Kubernetes mode requires PostgreSQL control-plane state. The installer provides managed validator Postgres by default; an external PostgreSQL PLATFORM_DATABASE_URL or --database-url overrides that default. Kubernetes mode also requires registry-scoped PLATFORM_BROKER_ALLOWED_IMAGES. SQLite URLs, wildcards, and broad prefixes such as platformnetwork/ fail settings validation.

Agent Challenge Platform SDK Execution Checks

Agent Challenge production Terminal-Bench rollout uses platform_sdk through the generic Platform broker. The public proxy must still expose only challenge public routes and must block /internal/*, POST /internal/v1/submissions/{submission_id}/launch, and generic benchmark execution-shaped routes such as /benchmark-executions; the broker is an internal execution substrate, not a public miner API.

Use placeholder commands only and avoid printing token values:

kubectl -n <validator-namespace> get pods -l app.kubernetes.io/name=agent-challenge
kubectl -n <validator-namespace> logs deployment/<agent-challenge-deployment> --since=30m | rg 'terminal_bench|platform_sdk|tb_running'
kubectl -n <validator-namespace> logs deployment/<platform-broker-deployment> --since=30m | rg 'run request|created job|agent-challenge-terminal-bench-runner'
kubectl -n <validator-namespace> logs deployment/<agent-challenge-deployment> --since=30m | rg -- '--environment-import-path agent_challenge_runner.platform_environment:PlatformEnvironment'
! kubectl -n <validator-namespace> logs deployment/<agent-challenge-deployment> --since=30m | rg --fixed-strings -- '--env daytona'
! kubectl -n <validator-namespace> logs deployment/<agent-challenge-deployment> --since=30m | rg --fixed-strings -- '--env platform'
curl -sS '<api-base-url>/submissions/<submission-id>/status' | rg '"status":"evaluating"|"phase":"evaluation"|"status":"valid"|"status":"error"'

Safe Agent Challenge knobs are CHALLENGE_TERMINAL_BENCH_EXECUTION_BACKEND=platform_sdk, broker URL plus token file, CHALLENGE_PLATFORM_SDK_RUNNER_IMAGE=ghcr.io/platformnetwork/agent-challenge-terminal-bench-runner:latest, CHALLENGE_PLATFORM_SDK_ENVIRONMENT_IMPORT_PATH=agent_challenge_runner.platform_environment:PlatformEnvironment, and a scoped allowed-image policy.

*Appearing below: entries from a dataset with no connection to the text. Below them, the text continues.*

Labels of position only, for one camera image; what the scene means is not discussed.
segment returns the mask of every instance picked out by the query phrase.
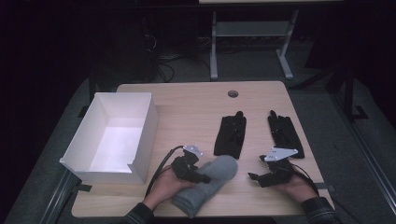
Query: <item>open cardboard box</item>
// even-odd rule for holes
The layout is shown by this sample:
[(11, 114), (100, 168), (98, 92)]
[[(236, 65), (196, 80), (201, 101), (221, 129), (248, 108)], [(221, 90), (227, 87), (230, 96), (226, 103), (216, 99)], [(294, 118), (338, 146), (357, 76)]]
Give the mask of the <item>open cardboard box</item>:
[(144, 184), (157, 124), (150, 92), (97, 92), (60, 163), (84, 183)]

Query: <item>gray sock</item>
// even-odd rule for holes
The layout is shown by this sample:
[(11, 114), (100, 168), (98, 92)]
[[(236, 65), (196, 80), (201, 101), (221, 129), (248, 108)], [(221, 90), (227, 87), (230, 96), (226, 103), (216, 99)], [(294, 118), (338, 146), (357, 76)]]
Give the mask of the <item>gray sock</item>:
[(181, 190), (174, 196), (172, 204), (190, 218), (195, 217), (202, 205), (212, 198), (228, 180), (231, 180), (237, 170), (238, 164), (232, 156), (218, 156), (196, 171), (199, 174), (208, 175), (212, 179), (210, 183), (199, 183), (193, 188)]

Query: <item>dark sleeve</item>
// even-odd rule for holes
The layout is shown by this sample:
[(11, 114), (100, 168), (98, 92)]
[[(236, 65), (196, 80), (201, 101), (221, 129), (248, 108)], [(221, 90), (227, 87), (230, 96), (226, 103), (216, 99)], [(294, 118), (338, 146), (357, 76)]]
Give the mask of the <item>dark sleeve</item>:
[(309, 224), (341, 224), (326, 198), (317, 197), (301, 203)]
[(152, 211), (143, 203), (138, 203), (123, 219), (120, 224), (149, 224), (154, 219)]

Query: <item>white plastic part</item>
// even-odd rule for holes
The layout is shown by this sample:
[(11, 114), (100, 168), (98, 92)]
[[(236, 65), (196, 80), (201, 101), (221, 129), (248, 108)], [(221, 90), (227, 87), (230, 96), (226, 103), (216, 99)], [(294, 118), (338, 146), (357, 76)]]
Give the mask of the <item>white plastic part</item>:
[(183, 149), (189, 151), (190, 153), (194, 153), (199, 157), (202, 157), (204, 155), (204, 153), (199, 150), (197, 145), (187, 145), (184, 146)]
[(297, 154), (297, 149), (289, 149), (282, 147), (271, 147), (270, 153), (264, 158), (265, 161), (280, 161), (289, 156)]

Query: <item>person's right hand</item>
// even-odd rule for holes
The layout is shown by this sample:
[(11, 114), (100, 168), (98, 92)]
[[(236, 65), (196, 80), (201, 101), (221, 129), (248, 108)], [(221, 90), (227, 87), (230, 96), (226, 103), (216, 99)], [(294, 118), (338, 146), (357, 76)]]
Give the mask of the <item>person's right hand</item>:
[(315, 191), (299, 176), (294, 175), (289, 183), (272, 186), (271, 188), (288, 194), (297, 203), (318, 197)]
[(194, 183), (187, 180), (178, 179), (172, 167), (170, 165), (165, 166), (155, 181), (151, 192), (142, 203), (151, 209), (151, 211), (154, 211), (158, 204), (172, 198), (181, 189), (191, 188), (194, 185)]

Platform SDK Harbor commands use --environment-import-path, not --env platform, and production does not require Daytona credentials. Roll back to harbor only for non-production testing or for an explicitly credentialed legacy Harbor environment; production remains platform_sdk after rollout.

Validation

bash -n scripts/install-validator.sh
uv run pytest tests/unit/test_validator_install_docs.py
uv run ruff check .
uv run ruff format --check .
uv run mypy src tests
uv run pytest --cov=platform_network --cov-report=term-missing --cov-fail-under=80

The full installer is an interactive real install. Run it only when the current Kubernetes context, namespace, and hotkey material are safe to mutate. CI publishes Docker images to GHCR only from trusted events: PRs build with push: false, while main, v*.*.* tags, and confirmed manual runs publish. Kubernetes does not notice GitHub or chart changes by itself; the installed CronJob runs a full Helm upgrade from the configured repo/ref and lets Helm reconcile the namespace.

If Kubernetes or a Python tool is unavailable, record the missing tool as a blocker instead of marking that surface as tested.